** Extracted material follows **
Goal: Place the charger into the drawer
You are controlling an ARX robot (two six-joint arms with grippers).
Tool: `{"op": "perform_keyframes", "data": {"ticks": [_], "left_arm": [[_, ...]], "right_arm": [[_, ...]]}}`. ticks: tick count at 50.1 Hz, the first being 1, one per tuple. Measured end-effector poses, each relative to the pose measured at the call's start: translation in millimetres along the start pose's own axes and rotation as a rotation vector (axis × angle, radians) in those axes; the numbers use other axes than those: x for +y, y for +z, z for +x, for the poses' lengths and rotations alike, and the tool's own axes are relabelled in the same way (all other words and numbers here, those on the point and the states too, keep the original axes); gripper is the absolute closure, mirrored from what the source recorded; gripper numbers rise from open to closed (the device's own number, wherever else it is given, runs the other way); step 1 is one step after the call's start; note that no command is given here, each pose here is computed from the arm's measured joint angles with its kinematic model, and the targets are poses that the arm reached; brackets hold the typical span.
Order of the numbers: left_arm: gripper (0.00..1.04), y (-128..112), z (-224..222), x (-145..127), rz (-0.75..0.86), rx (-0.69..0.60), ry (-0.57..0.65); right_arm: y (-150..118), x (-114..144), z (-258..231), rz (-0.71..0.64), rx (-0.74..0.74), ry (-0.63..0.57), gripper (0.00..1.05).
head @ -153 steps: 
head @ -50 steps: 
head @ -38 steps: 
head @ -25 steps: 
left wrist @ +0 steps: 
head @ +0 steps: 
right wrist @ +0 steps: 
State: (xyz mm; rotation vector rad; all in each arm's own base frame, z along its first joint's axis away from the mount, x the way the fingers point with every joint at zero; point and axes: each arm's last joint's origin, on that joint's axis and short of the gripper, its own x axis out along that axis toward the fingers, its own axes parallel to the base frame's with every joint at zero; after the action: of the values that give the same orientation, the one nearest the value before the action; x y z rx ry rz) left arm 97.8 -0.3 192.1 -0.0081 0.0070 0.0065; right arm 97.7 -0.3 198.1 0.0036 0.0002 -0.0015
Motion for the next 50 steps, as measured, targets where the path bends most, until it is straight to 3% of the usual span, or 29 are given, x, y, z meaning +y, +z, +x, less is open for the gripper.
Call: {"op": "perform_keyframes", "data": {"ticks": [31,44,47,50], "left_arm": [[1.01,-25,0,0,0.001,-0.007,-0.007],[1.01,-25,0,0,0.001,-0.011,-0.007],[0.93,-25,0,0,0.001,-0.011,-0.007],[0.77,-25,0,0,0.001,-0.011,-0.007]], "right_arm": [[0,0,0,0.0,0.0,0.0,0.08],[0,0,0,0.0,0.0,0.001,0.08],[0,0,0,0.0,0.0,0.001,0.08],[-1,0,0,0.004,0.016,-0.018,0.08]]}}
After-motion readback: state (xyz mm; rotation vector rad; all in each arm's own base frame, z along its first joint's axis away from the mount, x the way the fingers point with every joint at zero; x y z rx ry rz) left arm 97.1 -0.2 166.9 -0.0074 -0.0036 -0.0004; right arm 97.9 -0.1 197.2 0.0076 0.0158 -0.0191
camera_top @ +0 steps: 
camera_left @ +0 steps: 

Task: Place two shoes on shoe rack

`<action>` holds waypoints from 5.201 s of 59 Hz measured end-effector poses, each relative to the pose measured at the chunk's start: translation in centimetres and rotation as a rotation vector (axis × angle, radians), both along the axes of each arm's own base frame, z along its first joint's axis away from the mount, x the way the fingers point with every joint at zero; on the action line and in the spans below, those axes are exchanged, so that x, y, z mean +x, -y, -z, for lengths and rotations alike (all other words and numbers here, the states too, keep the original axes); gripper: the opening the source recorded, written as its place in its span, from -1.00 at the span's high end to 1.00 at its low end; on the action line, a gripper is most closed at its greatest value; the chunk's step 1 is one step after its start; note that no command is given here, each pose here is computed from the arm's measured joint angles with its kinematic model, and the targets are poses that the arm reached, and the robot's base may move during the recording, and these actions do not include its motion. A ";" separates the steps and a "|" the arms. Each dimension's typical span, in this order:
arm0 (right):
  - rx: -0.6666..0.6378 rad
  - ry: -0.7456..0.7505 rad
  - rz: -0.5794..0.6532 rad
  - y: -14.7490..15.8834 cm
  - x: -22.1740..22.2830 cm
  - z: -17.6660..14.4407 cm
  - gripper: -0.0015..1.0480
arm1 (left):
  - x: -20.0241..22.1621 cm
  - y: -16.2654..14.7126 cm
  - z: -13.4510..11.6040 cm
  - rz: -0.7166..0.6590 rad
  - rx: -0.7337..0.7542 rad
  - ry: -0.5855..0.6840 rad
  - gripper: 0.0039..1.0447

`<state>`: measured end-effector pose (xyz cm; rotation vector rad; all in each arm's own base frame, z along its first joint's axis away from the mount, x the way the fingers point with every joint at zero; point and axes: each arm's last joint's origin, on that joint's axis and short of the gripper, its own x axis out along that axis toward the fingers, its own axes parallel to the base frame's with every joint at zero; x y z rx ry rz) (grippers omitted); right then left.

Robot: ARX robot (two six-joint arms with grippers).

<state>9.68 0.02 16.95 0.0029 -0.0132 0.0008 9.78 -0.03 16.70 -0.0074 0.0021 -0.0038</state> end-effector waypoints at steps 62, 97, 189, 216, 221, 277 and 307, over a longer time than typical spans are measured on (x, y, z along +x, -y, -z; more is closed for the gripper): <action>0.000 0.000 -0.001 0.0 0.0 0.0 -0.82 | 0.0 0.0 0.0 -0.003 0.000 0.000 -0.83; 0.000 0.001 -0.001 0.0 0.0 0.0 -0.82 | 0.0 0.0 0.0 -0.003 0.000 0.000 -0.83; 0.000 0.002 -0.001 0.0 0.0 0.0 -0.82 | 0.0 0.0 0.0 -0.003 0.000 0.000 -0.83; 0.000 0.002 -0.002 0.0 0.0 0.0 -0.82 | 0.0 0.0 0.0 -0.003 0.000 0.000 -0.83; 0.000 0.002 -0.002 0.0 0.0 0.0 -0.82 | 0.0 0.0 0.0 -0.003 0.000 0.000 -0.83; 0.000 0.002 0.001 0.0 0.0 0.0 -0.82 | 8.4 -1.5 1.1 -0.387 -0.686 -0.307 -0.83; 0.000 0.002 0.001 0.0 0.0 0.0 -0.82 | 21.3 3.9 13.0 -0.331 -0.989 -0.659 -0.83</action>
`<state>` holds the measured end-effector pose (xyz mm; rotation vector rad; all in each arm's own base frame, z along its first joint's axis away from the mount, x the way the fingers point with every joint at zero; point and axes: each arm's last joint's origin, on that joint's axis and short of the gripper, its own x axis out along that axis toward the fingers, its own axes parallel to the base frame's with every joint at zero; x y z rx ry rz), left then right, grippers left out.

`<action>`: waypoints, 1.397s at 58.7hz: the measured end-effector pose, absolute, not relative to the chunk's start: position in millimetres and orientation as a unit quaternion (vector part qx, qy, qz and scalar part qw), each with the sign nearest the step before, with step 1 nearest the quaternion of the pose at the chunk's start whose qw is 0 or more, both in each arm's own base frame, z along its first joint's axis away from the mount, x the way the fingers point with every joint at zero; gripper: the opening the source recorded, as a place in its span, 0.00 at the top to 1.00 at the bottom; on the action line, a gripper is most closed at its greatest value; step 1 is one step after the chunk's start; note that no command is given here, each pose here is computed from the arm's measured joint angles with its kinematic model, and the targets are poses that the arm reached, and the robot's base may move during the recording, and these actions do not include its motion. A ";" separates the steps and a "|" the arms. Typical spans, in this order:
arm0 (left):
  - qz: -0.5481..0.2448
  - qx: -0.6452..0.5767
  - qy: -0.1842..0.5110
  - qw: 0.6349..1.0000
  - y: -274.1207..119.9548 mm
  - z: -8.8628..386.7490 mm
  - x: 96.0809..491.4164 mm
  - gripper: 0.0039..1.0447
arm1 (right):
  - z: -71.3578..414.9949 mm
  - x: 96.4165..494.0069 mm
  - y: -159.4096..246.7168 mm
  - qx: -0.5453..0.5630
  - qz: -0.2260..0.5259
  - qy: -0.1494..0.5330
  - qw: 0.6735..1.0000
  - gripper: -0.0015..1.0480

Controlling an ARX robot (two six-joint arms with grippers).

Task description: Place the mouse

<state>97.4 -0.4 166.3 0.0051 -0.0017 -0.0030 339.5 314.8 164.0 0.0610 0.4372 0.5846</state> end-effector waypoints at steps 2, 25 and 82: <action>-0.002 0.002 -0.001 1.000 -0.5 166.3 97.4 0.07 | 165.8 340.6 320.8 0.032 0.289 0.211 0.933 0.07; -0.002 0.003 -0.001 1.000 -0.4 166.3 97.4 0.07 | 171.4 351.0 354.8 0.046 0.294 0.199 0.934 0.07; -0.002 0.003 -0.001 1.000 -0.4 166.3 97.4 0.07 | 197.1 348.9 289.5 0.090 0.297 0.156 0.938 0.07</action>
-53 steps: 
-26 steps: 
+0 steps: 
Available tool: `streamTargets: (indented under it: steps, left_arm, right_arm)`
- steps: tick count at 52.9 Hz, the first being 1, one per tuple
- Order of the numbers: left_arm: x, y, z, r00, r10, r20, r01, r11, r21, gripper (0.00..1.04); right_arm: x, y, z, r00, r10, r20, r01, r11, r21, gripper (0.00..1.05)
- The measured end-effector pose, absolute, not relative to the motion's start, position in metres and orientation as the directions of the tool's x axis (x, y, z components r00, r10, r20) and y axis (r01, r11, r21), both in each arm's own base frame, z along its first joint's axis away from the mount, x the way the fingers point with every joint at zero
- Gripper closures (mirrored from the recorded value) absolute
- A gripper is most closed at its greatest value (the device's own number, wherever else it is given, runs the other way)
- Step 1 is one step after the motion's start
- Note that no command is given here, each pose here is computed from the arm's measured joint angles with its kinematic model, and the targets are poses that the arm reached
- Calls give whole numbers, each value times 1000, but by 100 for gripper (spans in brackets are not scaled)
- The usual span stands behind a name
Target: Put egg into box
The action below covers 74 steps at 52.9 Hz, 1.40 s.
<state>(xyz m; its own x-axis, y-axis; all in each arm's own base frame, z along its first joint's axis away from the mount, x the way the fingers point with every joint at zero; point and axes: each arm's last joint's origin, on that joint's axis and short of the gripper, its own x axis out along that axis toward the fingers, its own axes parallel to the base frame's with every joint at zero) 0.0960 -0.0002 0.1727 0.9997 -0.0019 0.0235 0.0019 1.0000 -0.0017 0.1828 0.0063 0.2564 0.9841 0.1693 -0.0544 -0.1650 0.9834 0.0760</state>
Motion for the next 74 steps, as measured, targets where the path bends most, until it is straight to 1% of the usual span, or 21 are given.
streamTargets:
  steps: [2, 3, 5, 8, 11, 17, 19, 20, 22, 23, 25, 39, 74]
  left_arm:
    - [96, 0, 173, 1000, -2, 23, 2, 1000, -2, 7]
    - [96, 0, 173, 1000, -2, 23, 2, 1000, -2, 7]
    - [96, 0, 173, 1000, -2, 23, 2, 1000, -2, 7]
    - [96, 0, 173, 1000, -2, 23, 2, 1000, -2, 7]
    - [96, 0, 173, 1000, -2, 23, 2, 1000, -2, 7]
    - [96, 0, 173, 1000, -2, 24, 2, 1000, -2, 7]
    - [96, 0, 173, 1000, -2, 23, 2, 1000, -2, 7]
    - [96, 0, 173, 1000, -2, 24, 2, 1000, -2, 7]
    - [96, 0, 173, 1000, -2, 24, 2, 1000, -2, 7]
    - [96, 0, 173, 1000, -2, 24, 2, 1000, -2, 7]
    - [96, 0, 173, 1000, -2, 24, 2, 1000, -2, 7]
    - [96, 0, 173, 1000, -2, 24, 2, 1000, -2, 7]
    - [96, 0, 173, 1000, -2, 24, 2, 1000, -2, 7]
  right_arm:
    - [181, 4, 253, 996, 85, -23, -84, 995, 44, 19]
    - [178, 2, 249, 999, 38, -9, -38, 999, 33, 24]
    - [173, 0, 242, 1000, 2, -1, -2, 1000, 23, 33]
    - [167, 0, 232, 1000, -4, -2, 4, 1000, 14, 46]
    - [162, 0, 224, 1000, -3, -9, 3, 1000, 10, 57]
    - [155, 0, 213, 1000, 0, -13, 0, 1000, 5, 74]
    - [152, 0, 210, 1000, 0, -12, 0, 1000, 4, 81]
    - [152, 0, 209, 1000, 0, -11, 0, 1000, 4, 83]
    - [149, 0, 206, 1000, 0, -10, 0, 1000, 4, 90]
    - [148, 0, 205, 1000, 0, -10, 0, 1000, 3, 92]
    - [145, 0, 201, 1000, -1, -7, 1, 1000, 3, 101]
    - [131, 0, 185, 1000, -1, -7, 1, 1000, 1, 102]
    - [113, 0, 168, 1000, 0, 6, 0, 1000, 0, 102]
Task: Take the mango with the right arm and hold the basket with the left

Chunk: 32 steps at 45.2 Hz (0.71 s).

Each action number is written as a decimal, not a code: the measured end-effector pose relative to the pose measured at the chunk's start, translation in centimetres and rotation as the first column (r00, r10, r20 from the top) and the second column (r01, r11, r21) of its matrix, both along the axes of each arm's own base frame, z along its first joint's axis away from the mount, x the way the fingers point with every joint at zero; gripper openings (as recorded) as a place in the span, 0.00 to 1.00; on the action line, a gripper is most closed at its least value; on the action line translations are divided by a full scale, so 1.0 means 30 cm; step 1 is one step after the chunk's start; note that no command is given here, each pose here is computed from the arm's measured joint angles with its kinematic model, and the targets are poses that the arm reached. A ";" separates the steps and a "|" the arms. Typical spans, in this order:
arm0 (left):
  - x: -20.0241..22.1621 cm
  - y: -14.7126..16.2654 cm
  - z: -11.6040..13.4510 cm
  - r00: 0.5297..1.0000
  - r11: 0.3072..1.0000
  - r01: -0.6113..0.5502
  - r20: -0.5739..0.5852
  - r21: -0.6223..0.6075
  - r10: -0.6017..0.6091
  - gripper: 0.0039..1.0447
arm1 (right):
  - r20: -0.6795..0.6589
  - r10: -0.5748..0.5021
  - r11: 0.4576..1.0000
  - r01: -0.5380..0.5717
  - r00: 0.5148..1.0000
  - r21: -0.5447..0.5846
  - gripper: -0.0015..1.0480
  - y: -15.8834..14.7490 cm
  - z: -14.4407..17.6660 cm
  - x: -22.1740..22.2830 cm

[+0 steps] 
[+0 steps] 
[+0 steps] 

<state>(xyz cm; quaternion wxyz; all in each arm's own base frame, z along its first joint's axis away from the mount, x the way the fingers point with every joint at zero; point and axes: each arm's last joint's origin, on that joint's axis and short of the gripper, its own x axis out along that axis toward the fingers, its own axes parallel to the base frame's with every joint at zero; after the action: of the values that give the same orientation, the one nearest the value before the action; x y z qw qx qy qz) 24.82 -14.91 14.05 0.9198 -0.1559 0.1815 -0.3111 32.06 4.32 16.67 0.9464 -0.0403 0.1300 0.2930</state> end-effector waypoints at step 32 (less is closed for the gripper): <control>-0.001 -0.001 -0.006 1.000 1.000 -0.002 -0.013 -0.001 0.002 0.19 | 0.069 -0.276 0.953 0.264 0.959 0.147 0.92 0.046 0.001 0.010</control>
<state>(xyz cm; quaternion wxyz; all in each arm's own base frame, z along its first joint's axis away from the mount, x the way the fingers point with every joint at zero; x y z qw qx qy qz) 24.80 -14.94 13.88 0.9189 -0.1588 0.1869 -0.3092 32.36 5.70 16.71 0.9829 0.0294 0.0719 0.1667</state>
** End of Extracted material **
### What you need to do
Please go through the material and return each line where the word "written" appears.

### Task solution
`<action>` holds waypoints from 5.201 s of 59 Hz measured end-effector poses, each relative to the pose measured at the chunk's start: translation in centimetres and rotation as a rotation vector (axis × angle, radians), both along the axes of each arm's own base frame, z along its first joint's axis away from the mount, x the way the fingers point with every joint at zero; on the action line and in the spans below, those axes are exchanged, so that x, y, z mean +x, -y, -z, for lengths and rotations alike (all other words and numbers here, the states too, keep the original axes); gripper: the opening the source recorded, written as its place in its span, from -1.00 at the span's high end to 1.00 at its low end; on the action line, a gripper is most closed at its greatest value; the chunk's step 1 is one step after its start; note that no command is given here, each pose here is computed from the arm's measured joint angles with its kinematic model, and the targets are poses that the arm reached, and the robot's base may move during the recording, and these actions do not include its motion. A ";" separates the steps and a "|" the arms. Each dimension's typical span, in this order:
Each action number is written as a decimal, not a code: the measured end-effector pose relative to the pose measured at the chunk's start, translation in centimetres and rotation as the first column (r00, r10, r20 from the top) and the second column (r01, r11, r21) of its matrix, both along the axes of each arm's own base frame, z along its first joint's axis away from the mount, x the way the fingers point with every joint at zero; gripper openings (as recorded) as a place in the span, 0.00 to 1.00; on the action line, a gripper is most closed at its least value; on the action line translations are divided by a full scale, so 1.0 means 30 cm; step 1 is one step after the chunk's start; note that no command is given here, each pose here is computed from the arm's measured joint angles with its kinematic model, and the targets are poses that the arm reached. A ";" separates the steps and a "|" the arms. Typical spans, in this order:

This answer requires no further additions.